La marquise de Sénas était jeune, fraîche et jolie comme la grosse Catherine, vous savez, vivandière qui servit un jour la goutte à l'Empereur altéré par la fumée du canon de Leipsick.
Mieux que cela, elle était aimée à l'adoration par son mari; mieux encore peut-être, elle était riche, mes anciens! riche comme la Christine reine d'Espagne, mise à cette heure à la réforme par un régent qu'on nomme, je crois, Espartéro ; vous le savez, amis, la mort est comme un boulet de canon, elle n'épargne personne, pas plus jeune et jolie femme que laid et vieux soldat. Un soir elle vint rendre visite à la pauvre marquise qui ne l'attendait guère : la mort se fait rarement annoncer, c'est tout comme le boulet de canon.
Une heure après, tout fut dit. Les cloches de la Madeleine sonnèrent toute la journée le glas que l'on donne à l'argent des riches; l'église se mit en deuil des pieds à la tête, et le lendemain à dix heures du matin, après une grande messe solennelle, la pierre d'un caveau funèbre se referma sur un cercueil.
Le sacristain de Sainte-Madeleine était bien l'homme le plus intéressé de toute sa paroisse ; il aurait vendu la peau de son ventre pour en faire un tambour, si elle n'eût pas été trop dure à tanner, et si le maître de musique du régiment lui en eût offert un bon prix.
Le susdit sacristain avait remarqué, en ensevelissant la belle trépassée, un fort beau diamant qu'on avait oublié à son doigt.
Formant aussitôt et arrêtant son plan de campagne, il attendit avec impatience la venue du soir.
Jamais journée ne lui parut plus longue.
A minuit, à cette heure solennelle où les esprits reviennent, dit-on, parfois, il prit une lanterne sourde et pénétra mystérieusement dans l'église par une porte latérale dont lui seul avait la clef.
La cupidité prête des forces à l'avarice. En moins d'un instant il souleva la pierre du tombeau; alors, un sourire de joie a parcouru ses lèvres, il a reconnu le cercueil descendu le matin, et ses mains impies ont brisé les planches qui recouvraient un cadavre. La marquise de Sénas était si belle encore, malgré la pâleur de la mort, qu'on l'aurait cru plongée dans un profond sommeil. Le sacristain a pris sa main, le riche diamant brille dans la sienne, mais comment l'arracher au doigt de la morte? ce doigt est tellement enflé que la bague s'est incrustée dans les chairs. N'importe, le sacristain ne s'arrêtera pas en route, le premier pas est fait.
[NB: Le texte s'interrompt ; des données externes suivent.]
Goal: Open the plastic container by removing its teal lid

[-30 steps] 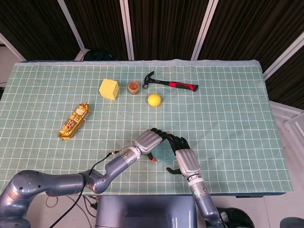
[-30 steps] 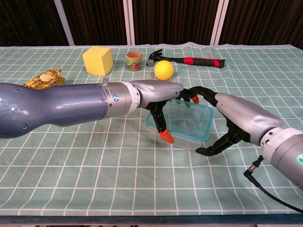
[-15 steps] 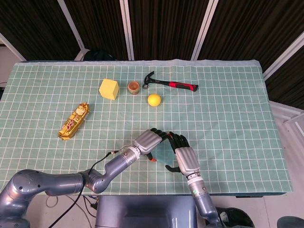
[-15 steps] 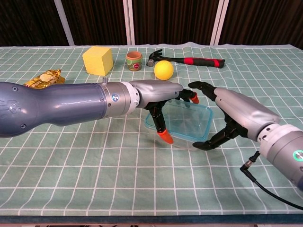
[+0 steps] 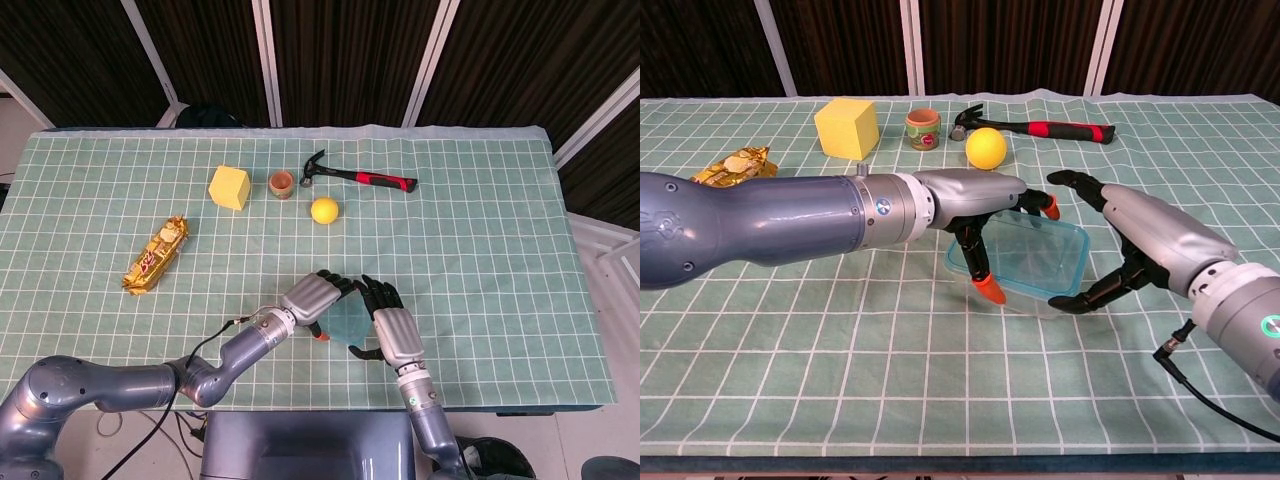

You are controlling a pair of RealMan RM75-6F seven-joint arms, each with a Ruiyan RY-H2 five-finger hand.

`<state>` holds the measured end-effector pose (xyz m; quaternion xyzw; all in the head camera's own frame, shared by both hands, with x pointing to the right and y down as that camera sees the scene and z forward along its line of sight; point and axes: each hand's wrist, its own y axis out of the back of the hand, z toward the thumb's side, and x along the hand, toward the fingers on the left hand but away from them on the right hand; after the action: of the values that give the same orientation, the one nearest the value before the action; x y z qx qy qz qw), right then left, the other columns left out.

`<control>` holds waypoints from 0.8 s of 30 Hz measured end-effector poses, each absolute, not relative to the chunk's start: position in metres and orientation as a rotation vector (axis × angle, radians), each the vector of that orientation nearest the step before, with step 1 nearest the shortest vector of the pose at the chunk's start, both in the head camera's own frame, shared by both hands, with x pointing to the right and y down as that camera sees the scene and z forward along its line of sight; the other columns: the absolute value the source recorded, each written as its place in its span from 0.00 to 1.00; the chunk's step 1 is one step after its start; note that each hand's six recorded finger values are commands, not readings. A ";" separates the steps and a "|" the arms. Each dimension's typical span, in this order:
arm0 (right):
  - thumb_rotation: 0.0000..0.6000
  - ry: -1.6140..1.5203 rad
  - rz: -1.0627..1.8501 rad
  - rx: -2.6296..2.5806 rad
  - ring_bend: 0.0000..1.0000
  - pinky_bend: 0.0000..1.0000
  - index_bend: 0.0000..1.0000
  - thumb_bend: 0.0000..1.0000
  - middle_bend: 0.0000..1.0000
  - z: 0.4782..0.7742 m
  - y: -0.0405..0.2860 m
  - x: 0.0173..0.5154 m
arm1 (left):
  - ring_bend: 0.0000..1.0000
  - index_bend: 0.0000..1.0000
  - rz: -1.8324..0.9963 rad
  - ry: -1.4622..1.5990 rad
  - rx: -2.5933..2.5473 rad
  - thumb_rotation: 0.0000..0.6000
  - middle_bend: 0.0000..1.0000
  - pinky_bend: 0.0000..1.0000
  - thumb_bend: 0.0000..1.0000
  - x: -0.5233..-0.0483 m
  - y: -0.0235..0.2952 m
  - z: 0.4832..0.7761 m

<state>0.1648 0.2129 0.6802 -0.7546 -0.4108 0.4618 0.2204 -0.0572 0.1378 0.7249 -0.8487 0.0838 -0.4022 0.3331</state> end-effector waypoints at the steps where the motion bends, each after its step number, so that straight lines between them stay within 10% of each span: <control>1: 1.00 -1.137 1.277 -2.088 0.00 0.00 0.00 0.24 0.00 0.680 0.213 0.164 | 0.27 0.16 -1.051 0.221 -2.217 1.00 0.26 0.42 0.11 -0.057 0.138 0.725; 24: 1.00 -1.152 1.314 -2.073 0.00 0.00 0.00 0.24 0.00 0.681 0.213 0.171 | 0.27 0.16 -1.056 0.223 -2.215 1.00 0.26 0.42 0.11 -0.059 0.138 0.725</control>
<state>0.1708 0.2133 0.6808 -0.7469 -0.4152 0.4735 0.2135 -0.0589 0.1379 0.7251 -0.8478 0.0855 -0.4043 0.3324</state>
En toutes choses, vous le savez, anciens, le premier pas est le plus difficile, les autres ne sont rien.
Le profanateur des tombeaux, ne renoncera pas à son projet impie, vous disais-je; en effet, armé d'un couteau, il s'empare du doigt et lui fait une profonde incision; mais quel cri, mon Dieu ! Ah !... les morts reviennent donc, parfois ?
Voyez le pillard, comme il se sauve; on dirait un cavalier autrichien ou bien un cosaque surpris par un paysan français. Voyez encore: le froid de l'acier, la douleur de la blessure ont réveillé la marquise de Sénas, elle s'est levée de son cercueil, et, rejetant loin d'elle le suaire que le sacristain a coupé, elle s'élance hors l'église par les portes que dans sa frayeur il a laissées ouvertes.
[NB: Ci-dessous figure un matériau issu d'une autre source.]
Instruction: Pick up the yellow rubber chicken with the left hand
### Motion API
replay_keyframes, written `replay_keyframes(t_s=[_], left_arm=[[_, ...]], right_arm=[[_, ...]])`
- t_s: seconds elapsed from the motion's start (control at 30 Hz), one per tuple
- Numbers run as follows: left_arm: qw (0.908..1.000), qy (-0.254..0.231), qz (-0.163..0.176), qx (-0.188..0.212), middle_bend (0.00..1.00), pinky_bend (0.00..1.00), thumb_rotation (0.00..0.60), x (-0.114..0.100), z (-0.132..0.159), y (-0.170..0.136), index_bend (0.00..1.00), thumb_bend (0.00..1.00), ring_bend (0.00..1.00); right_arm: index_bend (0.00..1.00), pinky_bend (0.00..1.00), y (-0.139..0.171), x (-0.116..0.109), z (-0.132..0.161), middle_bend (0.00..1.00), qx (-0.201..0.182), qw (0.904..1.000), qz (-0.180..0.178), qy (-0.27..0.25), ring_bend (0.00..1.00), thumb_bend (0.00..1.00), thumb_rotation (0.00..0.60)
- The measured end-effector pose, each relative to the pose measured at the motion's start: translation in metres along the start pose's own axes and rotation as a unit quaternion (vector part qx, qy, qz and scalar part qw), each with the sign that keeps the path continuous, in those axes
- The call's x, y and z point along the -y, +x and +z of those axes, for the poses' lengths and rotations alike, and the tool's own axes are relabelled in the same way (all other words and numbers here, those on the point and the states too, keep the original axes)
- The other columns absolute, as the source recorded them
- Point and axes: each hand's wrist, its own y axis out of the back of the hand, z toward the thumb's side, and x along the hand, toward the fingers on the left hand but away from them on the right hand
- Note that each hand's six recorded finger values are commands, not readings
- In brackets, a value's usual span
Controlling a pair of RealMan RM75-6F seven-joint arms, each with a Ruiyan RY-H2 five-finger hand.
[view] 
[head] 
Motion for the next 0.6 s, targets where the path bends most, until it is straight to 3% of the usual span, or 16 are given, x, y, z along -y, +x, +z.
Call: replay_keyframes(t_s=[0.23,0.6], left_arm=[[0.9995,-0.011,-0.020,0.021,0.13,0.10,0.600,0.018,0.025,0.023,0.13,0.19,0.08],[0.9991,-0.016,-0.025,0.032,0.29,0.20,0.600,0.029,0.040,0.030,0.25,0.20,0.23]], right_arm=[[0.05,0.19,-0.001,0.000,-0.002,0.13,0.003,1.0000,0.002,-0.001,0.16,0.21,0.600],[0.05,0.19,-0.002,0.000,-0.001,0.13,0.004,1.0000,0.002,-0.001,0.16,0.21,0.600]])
A la lueur des lampes qui jettent une auréole de feu au front des madones, elle marche rapidement; les morts reviennent donc parfois, mes anciens? Oh! si l'Empereur pouvait...
Elle a frappé trois coups à la porte de son hôtel, mais tous ses domestiques sont couchés, ils dorment; un homme seul veille en larmes dans la chambre vide de la marquise, c'est le marquis de Sénas; trois nouveaux coups retentissent à son cœur et le glacent d'effroi.
Il prend une lampe, descend, ouvre et tombe raide mort aux pieds de la morte qui lui revenait pleine de vie..... voilà!